Asking the wrong questions (aka, ill-defined ignorance) is like using the wrong key – it might fit in the lock barrel, but it does not unlock the door. To make matters worse, complex problems can have multiple keyholes. Social innovations for “wicked” problems (i.e., poverty, climate change, security, and social determinants of health), for example, can generate new ignorance in the process of attempting to mobilize knowledge to deal with complex and sometimes interwoven physical and social phenomena (see example in Phipps et al., 2012a:167). Researchers and Innovators = expert locksmiths!
An example of the value of ignorance lies in Edwin Gale’s potential explanations as to why forty years of research on the link between virus infection and human type 1 diabetes have yielded few insights. Edwin Gale proposed that researchers “…are asking the wrong question”. How could mobilizing knowledge for the wrong question be valuable? Viewed this way, caring about ignorance and mobilizing ignorance becomes worthwhile.
Why then, are we not paying attention to ignorance and ignorance mobilization? There are no easy answers, but contributing factors include an undue focus on the knowledge society
and the bad rap ignorance gets outside of science and innovation. Stuart Firestein (page 44) supports this view when he suggests that “[i]f ignorance, even more than data, is what propels science, then it requires the same degree of care and thought that one accords data”. Scrutinizing ignorance mobilization, that I define as the use of the borders and the limits of knowing towards the achievement of goals (i.e., professional, social, cultural, political, and economic goals), is one of the strategies we can use to care about ignorance. Mobilization is the activation and application of individual or organizational resources (i.e., economic, social, human) towards achieving these goals (such as through collaboration, research, evaluation, propriety considerations, and communication).
Examples of ignorance mobilization are plentiful and insightful – but we have generally not been paying attention. In the absence of knowledge, policy makers for example, regularly mobilize scientific ignorance to develop science and R&D policy with the ultimate goal of producing and mobilizing knowledge (see William Davies 2012 article “Knowing the Unknowable: The Epistemological Authority of Innovation Policy Experts” or John Irvine and Ben Martin’s 1984 book Foresight in Science: Picking the Winners).
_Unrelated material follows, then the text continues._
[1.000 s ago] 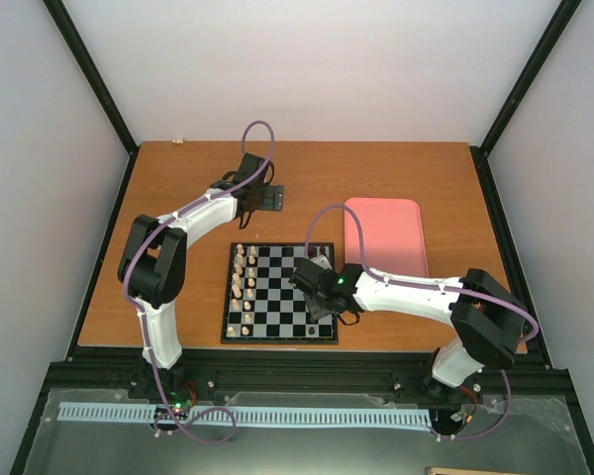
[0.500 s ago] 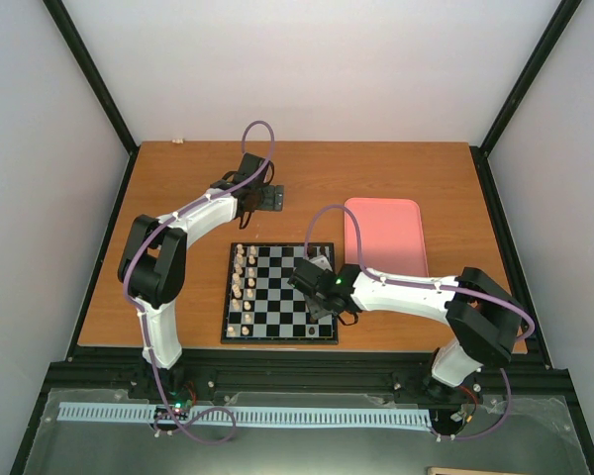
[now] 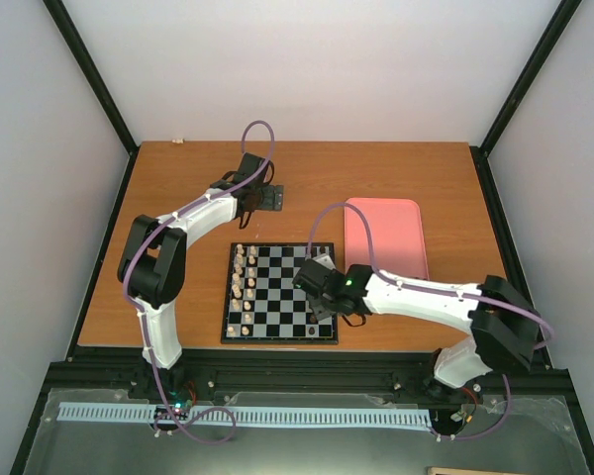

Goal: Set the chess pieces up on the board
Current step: Place the chess piece on the chessboard, then pick up the chess piece from the storage box.

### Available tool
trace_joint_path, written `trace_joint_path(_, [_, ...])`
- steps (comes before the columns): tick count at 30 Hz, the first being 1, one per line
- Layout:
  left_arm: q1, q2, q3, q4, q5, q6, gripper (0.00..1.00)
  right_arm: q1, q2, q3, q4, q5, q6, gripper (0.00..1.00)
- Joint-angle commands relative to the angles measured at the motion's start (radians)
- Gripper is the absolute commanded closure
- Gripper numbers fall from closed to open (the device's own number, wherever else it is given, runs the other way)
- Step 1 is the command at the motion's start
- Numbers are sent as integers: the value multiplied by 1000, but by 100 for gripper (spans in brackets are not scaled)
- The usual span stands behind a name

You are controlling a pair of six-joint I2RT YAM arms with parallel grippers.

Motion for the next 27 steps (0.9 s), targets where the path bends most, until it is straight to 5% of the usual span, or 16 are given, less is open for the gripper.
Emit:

Science and innovation researchers for their part systematically mobilize co-produced ignorance, sometimes in competition with other ignorance claims (such as competing ignorance claims about cancer, neurodegenerative disease, climate change, social participation, or crime). The goals are also of ultimately producing knowledge. Understood this way ignorance mobilization is complementary to, and dynamically linked with, knowledge mobilization in science and business research and innovation. Brokers therefore not only mobilize knowledge, but when they reach the borders of knowledge, they also help explicitly mobilize ignorance.
To conclude, caring about ignorance and ignorance mobilization is a starting point to better understanding science and innovation. By looking upstream at ignorance and ignorance mobilization, we can hopefully better understand downstream knowledge and knowledge mobilization dynamics… and improve our locksmith skills. Further discussion is welcome!